You're welcome to try the bot out on We2.ee at #ai:we2.ee.

Getting Started

  1. Install Ollama
    You’ll need Ollama to run local LLMs (text and multimodal). A quick install:

    curl https://ollama.ai/install.sh | sh

    Choose your preferred models. For base chat functionality, good options include: llama3.3 and phi4. For multimodal chat, you’ll need a vision model. I recommend llama3.2-vision. This can be — but doesn’t have to be — the same as your base chat model.

    Pull your chosen model(s) with:

    ollama pull <modelname>
  2. Create a Python Environment (Recommended)
    You can use either conda/mamba or venv:

    # Using conda/mamba:
    mamba create -n llux python=3.10
    conda activate llux
    
    # or using Python's built-in venv:
    python3 -m venv venv
    source venv/bin/activate
  3. Install Dependencies
    Install all required Python libraries from requirements.txt:

    pip install -r requirements.txt

    This will install:

    • matrix-nio for Matrix connectivity
    • diffusers for image generation
    • ollama for local LLMs
    • torch for the underlying deep learning framework
    • pillow for image manipulation
    • markdown, pyyaml, etc.
  4. Set Up Your Bot

    • Create a Matrix account for your bot (on a server of your choice).
    • Record the server, username, and password.
    • Copy config.yaml-example to config.yaml (e.g., cp config.yaml-example config.yaml).
    • In your new config.yaml, fill in the relevant fields (Matrix server, username, password, channels, admin usernames, etc.). Also configure the Ollama section for your model settings and the Diffusers section for image generation (model, device, steps, etc.).

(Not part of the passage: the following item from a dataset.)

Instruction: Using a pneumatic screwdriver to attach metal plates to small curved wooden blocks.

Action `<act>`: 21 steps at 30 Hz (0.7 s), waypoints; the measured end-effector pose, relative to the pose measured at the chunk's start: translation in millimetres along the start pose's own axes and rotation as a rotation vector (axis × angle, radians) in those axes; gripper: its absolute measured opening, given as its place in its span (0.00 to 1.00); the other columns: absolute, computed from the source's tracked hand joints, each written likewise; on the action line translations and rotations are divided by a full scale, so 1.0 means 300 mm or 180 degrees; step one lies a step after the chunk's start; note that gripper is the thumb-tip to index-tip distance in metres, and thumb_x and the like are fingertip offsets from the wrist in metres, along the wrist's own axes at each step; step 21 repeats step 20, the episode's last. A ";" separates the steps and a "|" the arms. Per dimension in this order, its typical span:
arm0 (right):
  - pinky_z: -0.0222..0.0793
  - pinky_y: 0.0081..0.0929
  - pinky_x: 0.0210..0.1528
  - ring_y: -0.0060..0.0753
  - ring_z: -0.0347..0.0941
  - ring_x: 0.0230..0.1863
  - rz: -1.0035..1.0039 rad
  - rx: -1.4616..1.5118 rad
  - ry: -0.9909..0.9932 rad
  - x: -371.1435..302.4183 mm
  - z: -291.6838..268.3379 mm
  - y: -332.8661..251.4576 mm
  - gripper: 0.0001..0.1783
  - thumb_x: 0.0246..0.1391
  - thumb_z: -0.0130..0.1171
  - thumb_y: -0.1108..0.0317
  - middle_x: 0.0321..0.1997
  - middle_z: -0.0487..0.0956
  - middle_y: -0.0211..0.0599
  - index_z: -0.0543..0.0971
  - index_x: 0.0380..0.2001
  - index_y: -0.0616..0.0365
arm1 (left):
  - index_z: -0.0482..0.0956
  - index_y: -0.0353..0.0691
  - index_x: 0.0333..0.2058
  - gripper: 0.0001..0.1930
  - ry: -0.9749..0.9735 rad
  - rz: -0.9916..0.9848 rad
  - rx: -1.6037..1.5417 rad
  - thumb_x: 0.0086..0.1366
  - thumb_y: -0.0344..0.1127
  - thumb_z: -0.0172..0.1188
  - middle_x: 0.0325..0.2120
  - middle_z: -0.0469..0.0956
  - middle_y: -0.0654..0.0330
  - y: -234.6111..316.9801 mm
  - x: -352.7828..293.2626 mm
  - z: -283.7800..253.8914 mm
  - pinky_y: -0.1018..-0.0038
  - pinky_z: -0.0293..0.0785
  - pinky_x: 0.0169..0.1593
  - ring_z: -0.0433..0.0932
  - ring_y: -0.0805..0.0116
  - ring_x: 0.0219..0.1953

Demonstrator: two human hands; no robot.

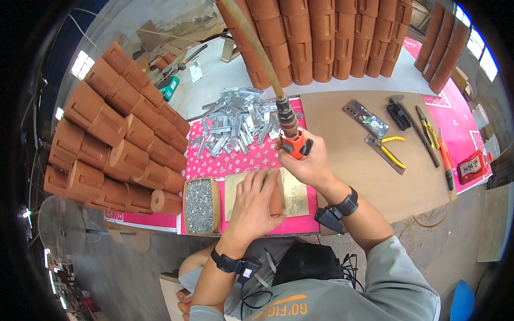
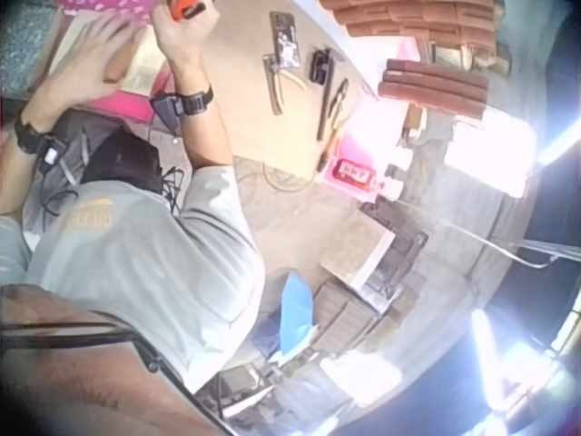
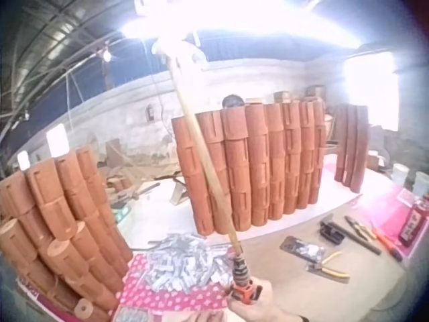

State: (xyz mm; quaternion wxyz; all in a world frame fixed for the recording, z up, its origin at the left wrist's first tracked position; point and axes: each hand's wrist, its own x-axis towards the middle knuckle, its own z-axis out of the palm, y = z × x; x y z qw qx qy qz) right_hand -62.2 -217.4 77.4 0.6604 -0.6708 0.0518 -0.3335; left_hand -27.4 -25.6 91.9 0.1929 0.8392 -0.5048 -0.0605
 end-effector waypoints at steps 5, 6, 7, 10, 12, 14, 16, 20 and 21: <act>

    Note: this bot was designed for macOS on Apple Silicon. It has not been tested on Linux. It should work on Linux but might require some minor changes, particularly for image generation. At the very least you will need to change device in config.yaml from mps to your torch device, e.g., cuda.

  5. Run llux

    python3 llux.py

    If you’re using a virtual environment, ensure it’s activated first.

Usage

  • .ai message or botname: message
    Basic conversation or roleplay prompt. By replying with this prompt to an image attachment on Matrix, you engage your multimodal / vision model and can ask the model questions about the image attachment.

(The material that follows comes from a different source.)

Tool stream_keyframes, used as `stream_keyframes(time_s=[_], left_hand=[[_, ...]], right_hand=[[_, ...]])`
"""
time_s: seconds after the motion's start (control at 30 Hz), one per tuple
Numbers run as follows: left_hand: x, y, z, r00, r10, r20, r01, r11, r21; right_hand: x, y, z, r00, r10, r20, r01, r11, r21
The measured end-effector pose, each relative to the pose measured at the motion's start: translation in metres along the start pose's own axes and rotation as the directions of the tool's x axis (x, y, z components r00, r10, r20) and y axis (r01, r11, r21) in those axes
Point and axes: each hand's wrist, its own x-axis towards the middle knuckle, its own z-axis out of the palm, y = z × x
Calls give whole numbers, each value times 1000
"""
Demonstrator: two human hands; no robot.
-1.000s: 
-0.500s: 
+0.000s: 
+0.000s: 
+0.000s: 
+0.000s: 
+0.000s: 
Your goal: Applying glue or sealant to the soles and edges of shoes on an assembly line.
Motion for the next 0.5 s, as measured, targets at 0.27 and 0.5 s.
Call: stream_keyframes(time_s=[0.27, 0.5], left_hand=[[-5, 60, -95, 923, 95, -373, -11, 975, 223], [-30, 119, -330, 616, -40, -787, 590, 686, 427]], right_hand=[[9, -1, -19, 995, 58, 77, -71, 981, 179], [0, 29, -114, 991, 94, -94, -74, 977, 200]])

  • .img prompt Generate an image with the prompt

  • .tts text Convert the provided text to speech

  • .x username message
    Interact with another user’s chat history (use the display name of that user).

  • .persona personality
    Set or change to a specific roleplaying personality.

  • .custom prompt
    Override the default personality with a custom system prompt.

  • .reset
    Clear your personal conversation history and revert to the preset personality.

  • .stock
    Clear your personal conversation history, but do not apply any system prompt.

Admin Commands

  • .model modelname

    • Omit modelname to show the current model and available options.
    • Include modelname to switch to that model.
  • .clear
    Reset llux for everyone, clearing all stored conversations, deleting image cache, and returning to the default settings.

License & Attribution

llux is based in part on ollamarama-matrix by h1ddenpr0cess20. For that reason it is covered by the same AGPL-3.0 license.